La seriedad que no se repite - Semanario Brecha

La seriedad que no se repite

Se cuentan con los dedos de una mano los artistas uruguayos que podrían identificarse con el Pop Art. Menos aun con la vertiente warholiana. Jorge Casterán es uno de ellos. Falleció el mes pasado, legando una obra consistente y el recuerdo de unos modales corteses y cálidos que lo distinguieron en Montevideo, en el atelier puntaesteño, y en San Pablo, donde también residió.

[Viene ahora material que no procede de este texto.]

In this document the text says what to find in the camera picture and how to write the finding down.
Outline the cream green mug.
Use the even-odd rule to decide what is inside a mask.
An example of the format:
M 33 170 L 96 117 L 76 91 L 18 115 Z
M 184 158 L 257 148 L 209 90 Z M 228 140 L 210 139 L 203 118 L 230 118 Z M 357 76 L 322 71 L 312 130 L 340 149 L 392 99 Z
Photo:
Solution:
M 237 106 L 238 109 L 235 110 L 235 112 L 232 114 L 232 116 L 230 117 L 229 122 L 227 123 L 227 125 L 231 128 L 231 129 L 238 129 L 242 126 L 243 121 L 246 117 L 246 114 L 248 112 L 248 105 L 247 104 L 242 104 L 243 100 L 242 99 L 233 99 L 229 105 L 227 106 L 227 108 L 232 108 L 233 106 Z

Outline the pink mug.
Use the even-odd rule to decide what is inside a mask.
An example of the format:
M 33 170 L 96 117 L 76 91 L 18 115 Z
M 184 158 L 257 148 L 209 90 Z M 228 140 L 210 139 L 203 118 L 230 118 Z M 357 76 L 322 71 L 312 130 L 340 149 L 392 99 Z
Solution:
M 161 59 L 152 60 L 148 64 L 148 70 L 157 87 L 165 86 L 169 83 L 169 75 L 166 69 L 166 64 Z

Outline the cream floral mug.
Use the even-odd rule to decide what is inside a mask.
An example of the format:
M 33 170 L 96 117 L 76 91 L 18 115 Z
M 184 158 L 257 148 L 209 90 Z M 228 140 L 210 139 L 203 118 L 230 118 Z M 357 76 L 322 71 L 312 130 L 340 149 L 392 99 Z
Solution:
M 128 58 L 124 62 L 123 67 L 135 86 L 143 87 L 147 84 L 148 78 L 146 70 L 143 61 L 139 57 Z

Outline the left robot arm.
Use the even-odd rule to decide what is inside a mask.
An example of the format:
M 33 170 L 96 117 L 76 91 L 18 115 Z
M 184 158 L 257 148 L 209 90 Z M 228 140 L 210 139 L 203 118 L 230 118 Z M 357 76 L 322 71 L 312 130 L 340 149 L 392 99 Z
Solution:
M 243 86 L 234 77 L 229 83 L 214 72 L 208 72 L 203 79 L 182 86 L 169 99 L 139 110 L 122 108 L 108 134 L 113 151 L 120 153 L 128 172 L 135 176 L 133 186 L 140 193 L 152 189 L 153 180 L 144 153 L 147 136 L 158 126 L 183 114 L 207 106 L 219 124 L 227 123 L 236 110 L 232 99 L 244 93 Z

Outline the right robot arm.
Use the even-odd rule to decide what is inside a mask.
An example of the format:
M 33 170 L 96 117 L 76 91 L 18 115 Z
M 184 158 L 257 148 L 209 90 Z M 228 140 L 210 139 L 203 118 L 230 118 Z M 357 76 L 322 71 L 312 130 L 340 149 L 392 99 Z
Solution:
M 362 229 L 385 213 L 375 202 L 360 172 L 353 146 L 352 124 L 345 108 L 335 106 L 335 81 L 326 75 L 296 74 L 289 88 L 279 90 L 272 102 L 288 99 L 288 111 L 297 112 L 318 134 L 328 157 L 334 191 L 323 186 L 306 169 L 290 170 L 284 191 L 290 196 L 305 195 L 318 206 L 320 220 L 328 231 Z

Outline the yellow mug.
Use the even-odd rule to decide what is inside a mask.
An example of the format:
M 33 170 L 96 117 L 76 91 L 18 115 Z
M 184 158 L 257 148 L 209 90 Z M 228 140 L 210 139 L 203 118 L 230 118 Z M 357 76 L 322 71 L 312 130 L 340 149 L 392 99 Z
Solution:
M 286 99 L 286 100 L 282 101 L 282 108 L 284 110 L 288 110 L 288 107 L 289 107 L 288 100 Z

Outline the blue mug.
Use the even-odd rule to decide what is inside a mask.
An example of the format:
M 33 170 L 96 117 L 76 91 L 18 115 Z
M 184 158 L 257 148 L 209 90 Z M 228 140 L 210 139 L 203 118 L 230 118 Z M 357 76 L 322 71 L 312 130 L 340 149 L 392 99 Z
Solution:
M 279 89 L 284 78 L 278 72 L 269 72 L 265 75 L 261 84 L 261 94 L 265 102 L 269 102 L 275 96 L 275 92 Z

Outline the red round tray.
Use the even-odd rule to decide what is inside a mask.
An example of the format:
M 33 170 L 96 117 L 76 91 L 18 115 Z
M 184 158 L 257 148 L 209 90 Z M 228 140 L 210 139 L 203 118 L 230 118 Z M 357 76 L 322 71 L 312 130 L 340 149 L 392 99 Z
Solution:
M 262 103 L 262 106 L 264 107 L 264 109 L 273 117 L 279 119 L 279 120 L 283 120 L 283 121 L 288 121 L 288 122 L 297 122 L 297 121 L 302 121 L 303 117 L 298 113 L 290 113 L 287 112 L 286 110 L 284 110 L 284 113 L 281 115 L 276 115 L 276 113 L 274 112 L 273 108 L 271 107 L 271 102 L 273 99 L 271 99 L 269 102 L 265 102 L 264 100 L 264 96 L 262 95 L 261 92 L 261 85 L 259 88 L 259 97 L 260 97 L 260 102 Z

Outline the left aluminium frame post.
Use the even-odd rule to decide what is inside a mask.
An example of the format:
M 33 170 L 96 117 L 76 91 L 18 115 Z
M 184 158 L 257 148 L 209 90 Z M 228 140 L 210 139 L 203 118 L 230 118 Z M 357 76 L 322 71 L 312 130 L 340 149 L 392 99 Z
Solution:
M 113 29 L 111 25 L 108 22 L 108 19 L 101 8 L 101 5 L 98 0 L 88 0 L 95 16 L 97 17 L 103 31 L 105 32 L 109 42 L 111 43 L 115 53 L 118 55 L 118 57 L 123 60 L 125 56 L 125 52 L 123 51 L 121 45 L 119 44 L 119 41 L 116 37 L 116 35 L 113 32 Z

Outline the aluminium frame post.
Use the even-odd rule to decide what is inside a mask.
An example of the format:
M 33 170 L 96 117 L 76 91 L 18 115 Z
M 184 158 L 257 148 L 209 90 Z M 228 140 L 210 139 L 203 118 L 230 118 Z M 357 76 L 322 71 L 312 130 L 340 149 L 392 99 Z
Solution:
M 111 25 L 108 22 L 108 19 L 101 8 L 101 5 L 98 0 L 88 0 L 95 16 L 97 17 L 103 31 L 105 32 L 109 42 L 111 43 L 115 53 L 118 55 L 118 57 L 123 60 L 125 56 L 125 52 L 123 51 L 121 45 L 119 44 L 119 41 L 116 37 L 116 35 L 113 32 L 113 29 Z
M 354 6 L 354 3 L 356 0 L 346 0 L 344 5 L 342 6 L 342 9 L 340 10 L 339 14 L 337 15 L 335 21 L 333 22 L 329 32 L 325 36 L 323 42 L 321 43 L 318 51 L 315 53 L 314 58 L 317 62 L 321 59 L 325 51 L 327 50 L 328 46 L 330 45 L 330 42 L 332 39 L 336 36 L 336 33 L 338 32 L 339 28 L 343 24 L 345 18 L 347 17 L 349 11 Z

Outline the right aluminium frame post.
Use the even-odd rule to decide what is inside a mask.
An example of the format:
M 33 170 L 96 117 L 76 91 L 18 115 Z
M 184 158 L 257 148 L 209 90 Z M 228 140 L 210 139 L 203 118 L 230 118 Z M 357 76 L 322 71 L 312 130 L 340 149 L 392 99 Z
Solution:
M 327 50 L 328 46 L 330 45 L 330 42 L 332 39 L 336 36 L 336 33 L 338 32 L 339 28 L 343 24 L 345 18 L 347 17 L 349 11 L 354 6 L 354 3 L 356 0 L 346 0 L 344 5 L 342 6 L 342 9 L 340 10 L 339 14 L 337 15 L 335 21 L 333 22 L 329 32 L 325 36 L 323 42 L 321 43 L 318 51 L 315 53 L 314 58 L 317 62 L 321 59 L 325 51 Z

Comenzó aprendiendo dibujo con el arquitecto Rodolfo Mato en 1957, y a partir de 1961 estudió dibujo publicitario en la Utu, además de cursar los preparatorios de arquitectura. Perfeccionó su técnica serigráfica, tan importante en el desarrollo de su carrera, en el taller de Raúl Cattelani. Pero su formación no se dio sólo en el terreno de la práctica: frecuentó las clases de historia del arte de Florio Parpagnoli y amistó con María Freire, de quien fue alumno (en cursos de historia y cultura artística) y cuya influencia se hizo notar en aspectos formales de su obra y en un enfoque desprejuiciado, a la vez que sistemático, del fenómeno estético. “De las clases y conversaciones con María Freire recoge su principal experiencia formativa”, escribió el propio artista en una reseña curricular.

Para quienes consideran el Pop Art como la última y la peor de las vanguardias artísticas –y en Uruguay son legión, con la academia a la cabeza–, la obra de Casterán no puede sino resultar incómoda e inclasificable. Algunas de sus series características, como la de los retratos, reúnen todas las condiciones: serialidad de la imagen fotográfica o serigráfica, colores subidos y contrastantes, fuerte presencia de los rostros en gran formato. Pues bien, en su caso todos estos elementos pop ceden al aliento formalista que los anima. Y las referencias a las personas no operan como una celebración del glamour, de los 15 minutos de fama que mentaba Warhol, sino que representan una cercanía afectiva o una señal admirativa. A diferencia de otros artistas que “atravesaron” el pop en los años sesenta y setenta –más que de influencias sería necesario hablar de transferencias, al decir de Manuel Neves–, como Ruisdael Suárez, Ernesto Cristiani o Haroldo González, no se destacó por un enfoque conceptual ni ideológicamente crítico respecto de las formas de consumo. Casterán se centra en las figuras –humanas o geométricas– y en la repetición como elemento de una gramática visual en fuga, fuerte y concisa. No en vano investigó los artistas de la Bauhaus y ahondó en las teorías de Joaquín Torres García. De este último parece interesado en replantear ciertas estructuras para deconstruirlas, con un enfoque plástico que encuentra puntos de contacto con las últimas búsquedas de Miguel Ángel Battegazzore, las del geometrismo caótico y estridente.

La producción pictórica de Casterán se destaca siempre por la resolución técnica depurada, de limpias líneas, colores intensos, ajedrezados o en punteado degradé… técnica que no llega a ser “fría” –véase la serie denominada “Combos”– debido a la alternancia con otros valores que acompañan o se dan en composición dual: difuminados, manchados, bordes irregulares, texturas, en suma lo que Casterán llamaba “cromatismo sensible”. Pocos recuerdan que suyo es el diseño de tapa y contratapa del libro Zafarrancho solo, de Cristina Carneiro, premio de poesía de la VII Feria Nacional de Libros y Grabados. Ya entonces, en 1967, podía sorprender con escasos recursos –apenas dos tintas–, generando una pieza gráfica de fluida atracción y renovada estética.

Supo trasladar esta atracción a las grandes dimensiones –como en los murales del Polideportivo de Rocha–, trabajando las escalas con gran sentido de la proporción. Cuando las generaciones venideras estudien el arte uruguayo deberán incluir a Jorge Casterán y asignarle el lugar que bien se ganó siendo original y riguroso allí donde otros sólo repiten y se repiten.